While there, he won a pitching contest, receiving £1,000 for impressing a judging panel consisting of Alison Rose, Ross McEwan, Howard Davies and Warren Morgan with his 60 second business pitch. His advice for a successful pitch centres around impact. “Start it with a statement that will connect with the audience, then present the problem and the solution,” he explained, before you then get round to what you actually need to make it a reality.
Still in his teens, Patel has a savvy business mind – no doubt honed during his time learning from mentors at Entrepreneurial Spark. He advises others to “pivot your business plan from market research findings for your product or service that you’re in” and thinks accelerator programmes can be helpful for challenging entrepreneurs as well as helping their business flourish.
Halal Celebrations will be launching in December 2015, with a website allowing customers to fully personalise their crackers and a range of choices of gifts for what can go inside the products. It’s just in time for the festive season of course, but Patel stressed the products will be available throughout the year for all occasions and not just limited to Christmas.
The range will branch out – covering baby showers, birthday parties and wedding favour crackers, so he’s hoping to establish a steady enough cash flow for the whole year round, not entirely reliant on one season.
Finance has of course been a challenge. He said his initial small order “contributes to high start up costs”, but another advantage of using accelerator programmes like Entrepreneurial Spark is that many offer free office spaces. This is beneficial first and foremost in providing a good place to work, but also in cultivating relationships among entrepreneurs as well as mentors.
Patel said the free office space and associated overheads offered by Entrepreneurial Spark has negated the high start up costs he was initially facing, helping get Halal Celebrations into a better starting place.

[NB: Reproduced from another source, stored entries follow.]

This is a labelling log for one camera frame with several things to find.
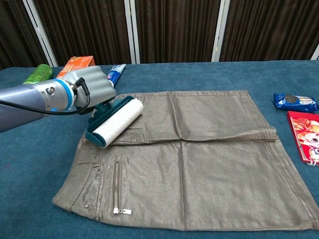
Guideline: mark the red illustrated notebook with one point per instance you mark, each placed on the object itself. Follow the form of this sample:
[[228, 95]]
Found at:
[[304, 136]]

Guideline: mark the orange cardboard box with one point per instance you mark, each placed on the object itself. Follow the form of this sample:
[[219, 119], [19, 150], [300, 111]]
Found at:
[[76, 65]]

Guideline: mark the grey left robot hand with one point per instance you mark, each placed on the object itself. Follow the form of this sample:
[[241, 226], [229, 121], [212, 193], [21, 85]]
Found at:
[[94, 85]]

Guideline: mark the grey metallic skirt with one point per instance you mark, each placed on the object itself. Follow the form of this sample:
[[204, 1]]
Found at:
[[184, 161]]

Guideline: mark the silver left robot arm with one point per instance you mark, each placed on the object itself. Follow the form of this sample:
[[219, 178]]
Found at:
[[27, 99]]

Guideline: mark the blue cookie packet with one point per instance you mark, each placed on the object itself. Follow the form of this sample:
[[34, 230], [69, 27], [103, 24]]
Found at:
[[295, 102]]

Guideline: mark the white partition frame post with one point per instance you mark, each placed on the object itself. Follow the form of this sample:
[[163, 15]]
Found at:
[[316, 53], [40, 31], [220, 31], [131, 31]]

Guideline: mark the dark brown curtain panel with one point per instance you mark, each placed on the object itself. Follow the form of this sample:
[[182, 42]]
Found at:
[[271, 28], [11, 32], [86, 31], [177, 30]]

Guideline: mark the teal lint roller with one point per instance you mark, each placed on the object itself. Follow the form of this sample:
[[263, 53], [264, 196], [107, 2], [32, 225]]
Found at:
[[114, 122]]

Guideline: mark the green drink can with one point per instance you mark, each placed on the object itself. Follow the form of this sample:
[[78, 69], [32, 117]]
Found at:
[[38, 74]]

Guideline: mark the blue white toothpaste tube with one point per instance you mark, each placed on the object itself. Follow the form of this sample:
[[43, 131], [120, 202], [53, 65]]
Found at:
[[116, 74]]

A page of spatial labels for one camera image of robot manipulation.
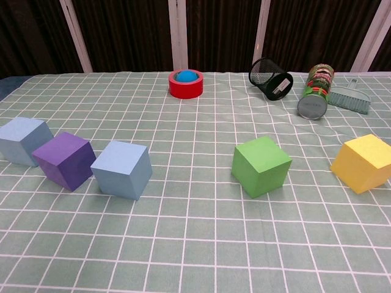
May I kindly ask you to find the green cube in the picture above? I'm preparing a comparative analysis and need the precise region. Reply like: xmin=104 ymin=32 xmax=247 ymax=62
xmin=231 ymin=136 xmax=293 ymax=200

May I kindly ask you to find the light blue cube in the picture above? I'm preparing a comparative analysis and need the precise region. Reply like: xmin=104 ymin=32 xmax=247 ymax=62
xmin=0 ymin=117 xmax=54 ymax=167
xmin=90 ymin=140 xmax=153 ymax=201

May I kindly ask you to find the purple cube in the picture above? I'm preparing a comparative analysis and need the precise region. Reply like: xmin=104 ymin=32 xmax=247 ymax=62
xmin=32 ymin=131 xmax=97 ymax=192

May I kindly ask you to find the yellow cube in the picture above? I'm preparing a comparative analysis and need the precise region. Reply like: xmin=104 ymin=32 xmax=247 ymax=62
xmin=330 ymin=133 xmax=391 ymax=195

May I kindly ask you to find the red tape roll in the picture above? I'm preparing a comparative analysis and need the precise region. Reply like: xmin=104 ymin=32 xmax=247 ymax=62
xmin=168 ymin=69 xmax=205 ymax=99

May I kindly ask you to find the blue ball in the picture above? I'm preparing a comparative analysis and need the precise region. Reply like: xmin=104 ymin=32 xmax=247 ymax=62
xmin=176 ymin=70 xmax=198 ymax=84

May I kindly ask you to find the green checkered tablecloth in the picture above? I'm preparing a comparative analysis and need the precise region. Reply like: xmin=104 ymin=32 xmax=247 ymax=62
xmin=0 ymin=71 xmax=391 ymax=293

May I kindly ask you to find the black mesh pen cup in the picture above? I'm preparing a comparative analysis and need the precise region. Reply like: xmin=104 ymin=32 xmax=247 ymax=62
xmin=248 ymin=57 xmax=294 ymax=101

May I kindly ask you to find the green chips can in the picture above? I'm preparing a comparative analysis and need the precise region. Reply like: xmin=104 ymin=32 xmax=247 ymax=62
xmin=297 ymin=63 xmax=336 ymax=120

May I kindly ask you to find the dark pleated curtain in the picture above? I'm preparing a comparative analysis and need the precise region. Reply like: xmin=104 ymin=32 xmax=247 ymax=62
xmin=0 ymin=0 xmax=391 ymax=79

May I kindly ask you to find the pale blue hand brush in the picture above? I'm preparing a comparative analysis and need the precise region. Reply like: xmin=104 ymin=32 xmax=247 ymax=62
xmin=328 ymin=78 xmax=373 ymax=115

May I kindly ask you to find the white frame post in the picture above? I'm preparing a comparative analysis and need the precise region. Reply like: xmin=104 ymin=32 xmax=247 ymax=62
xmin=59 ymin=0 xmax=93 ymax=73
xmin=351 ymin=0 xmax=391 ymax=73
xmin=168 ymin=0 xmax=189 ymax=71
xmin=252 ymin=0 xmax=271 ymax=65

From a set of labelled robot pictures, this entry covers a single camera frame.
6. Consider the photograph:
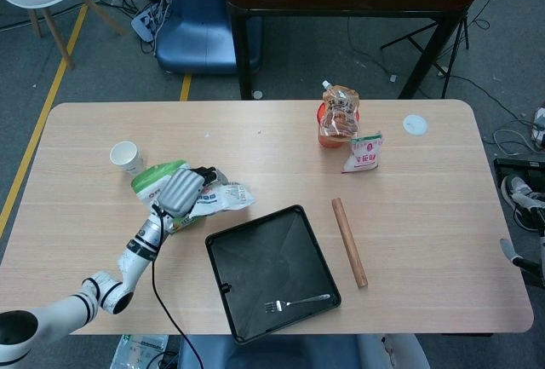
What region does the small white red packet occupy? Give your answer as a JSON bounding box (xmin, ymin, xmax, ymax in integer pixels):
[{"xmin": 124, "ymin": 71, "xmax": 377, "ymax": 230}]
[{"xmin": 340, "ymin": 130, "xmax": 383, "ymax": 174}]

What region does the white power strip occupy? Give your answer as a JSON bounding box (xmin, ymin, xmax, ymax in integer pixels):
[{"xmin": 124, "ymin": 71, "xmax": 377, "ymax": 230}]
[{"xmin": 130, "ymin": 2, "xmax": 169, "ymax": 42}]

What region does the white paper cup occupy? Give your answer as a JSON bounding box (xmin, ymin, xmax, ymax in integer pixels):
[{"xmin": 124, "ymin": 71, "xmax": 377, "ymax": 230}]
[{"xmin": 109, "ymin": 141, "xmax": 145, "ymax": 176}]

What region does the grey shoe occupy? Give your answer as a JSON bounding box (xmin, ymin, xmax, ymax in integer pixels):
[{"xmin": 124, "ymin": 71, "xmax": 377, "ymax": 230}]
[{"xmin": 499, "ymin": 238, "xmax": 521, "ymax": 264}]

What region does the wooden rolling pin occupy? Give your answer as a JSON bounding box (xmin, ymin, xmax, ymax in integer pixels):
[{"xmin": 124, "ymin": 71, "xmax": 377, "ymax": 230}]
[{"xmin": 331, "ymin": 197, "xmax": 369, "ymax": 289}]

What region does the silver metal fork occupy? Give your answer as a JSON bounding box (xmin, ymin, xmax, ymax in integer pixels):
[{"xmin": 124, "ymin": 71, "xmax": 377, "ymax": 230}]
[{"xmin": 263, "ymin": 293, "xmax": 331, "ymax": 314}]

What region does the black tripod stand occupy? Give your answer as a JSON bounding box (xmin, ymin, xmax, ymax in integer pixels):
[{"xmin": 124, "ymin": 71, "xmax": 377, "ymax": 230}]
[{"xmin": 380, "ymin": 0, "xmax": 499, "ymax": 51}]

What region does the green white corn starch bag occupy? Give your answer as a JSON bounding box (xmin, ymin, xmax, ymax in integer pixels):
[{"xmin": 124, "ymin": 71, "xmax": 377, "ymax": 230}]
[{"xmin": 129, "ymin": 159, "xmax": 201, "ymax": 234}]

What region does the blue chair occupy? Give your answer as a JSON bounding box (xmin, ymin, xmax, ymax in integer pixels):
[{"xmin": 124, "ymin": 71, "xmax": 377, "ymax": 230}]
[{"xmin": 155, "ymin": 0, "xmax": 263, "ymax": 76}]

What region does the white sugar bag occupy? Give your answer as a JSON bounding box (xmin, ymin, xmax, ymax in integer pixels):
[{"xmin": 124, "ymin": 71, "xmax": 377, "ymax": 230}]
[{"xmin": 186, "ymin": 180, "xmax": 256, "ymax": 219}]

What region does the blue robot torso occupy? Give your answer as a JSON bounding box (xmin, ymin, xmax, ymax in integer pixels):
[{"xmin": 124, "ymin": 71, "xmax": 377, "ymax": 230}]
[{"xmin": 176, "ymin": 334, "xmax": 363, "ymax": 369}]

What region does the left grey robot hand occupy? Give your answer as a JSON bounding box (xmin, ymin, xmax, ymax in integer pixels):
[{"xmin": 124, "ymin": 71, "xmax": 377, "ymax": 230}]
[{"xmin": 153, "ymin": 165, "xmax": 229, "ymax": 219}]

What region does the clear plastic bottle pack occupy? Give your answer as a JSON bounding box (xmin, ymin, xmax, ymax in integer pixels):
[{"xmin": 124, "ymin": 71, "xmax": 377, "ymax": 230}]
[{"xmin": 111, "ymin": 333, "xmax": 170, "ymax": 369}]

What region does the brown sauce spout pouch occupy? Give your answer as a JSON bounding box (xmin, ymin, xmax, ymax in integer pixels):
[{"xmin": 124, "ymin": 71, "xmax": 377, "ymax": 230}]
[{"xmin": 319, "ymin": 79, "xmax": 359, "ymax": 138}]

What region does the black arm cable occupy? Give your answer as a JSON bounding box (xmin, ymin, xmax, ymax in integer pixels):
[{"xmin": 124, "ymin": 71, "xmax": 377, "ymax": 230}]
[{"xmin": 151, "ymin": 202, "xmax": 205, "ymax": 369}]

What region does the black square plastic tray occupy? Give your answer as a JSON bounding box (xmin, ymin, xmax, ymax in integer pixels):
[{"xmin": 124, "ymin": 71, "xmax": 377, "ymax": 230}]
[{"xmin": 204, "ymin": 204, "xmax": 342, "ymax": 347}]

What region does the white round table grommet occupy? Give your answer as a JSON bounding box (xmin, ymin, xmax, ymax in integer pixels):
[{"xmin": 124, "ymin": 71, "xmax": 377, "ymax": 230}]
[{"xmin": 402, "ymin": 113, "xmax": 428, "ymax": 135}]

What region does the grey white sneaker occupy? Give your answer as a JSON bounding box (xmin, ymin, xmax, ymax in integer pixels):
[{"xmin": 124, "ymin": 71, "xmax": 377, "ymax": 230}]
[{"xmin": 500, "ymin": 175, "xmax": 545, "ymax": 229}]

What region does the black floor stand base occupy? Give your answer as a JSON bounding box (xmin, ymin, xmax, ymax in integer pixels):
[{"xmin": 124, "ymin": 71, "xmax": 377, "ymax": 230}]
[{"xmin": 493, "ymin": 158, "xmax": 545, "ymax": 182}]

Patel has been looking for ways to run his own business from an early age – at six he was making his own mince pies to sell on the local high street, as well as going door-to-door. Then before Entrepreneurial Spark he bought a boarded-up property in a run-down part of Lancashire through an auction, “assuming the logistics of coordinating trade for the project”, learning everything from the importance of building good relationships to how to negotiate effectively with an estate agent.
His entrepreneurial outlook has then been present for a while, and just needed some directing. By joining Entrepreneurial Spark Patel was presented with the opportunity to “nurture and grow” his new venture in a “safe learning environment”. It’s there that business ideas and concepts are rigorously questioned, challenges posed and solutions pitched, and seeing Halal Celebrations withstand the numerous tests there, means Patel has a renewed confidence about the future prospects of his business.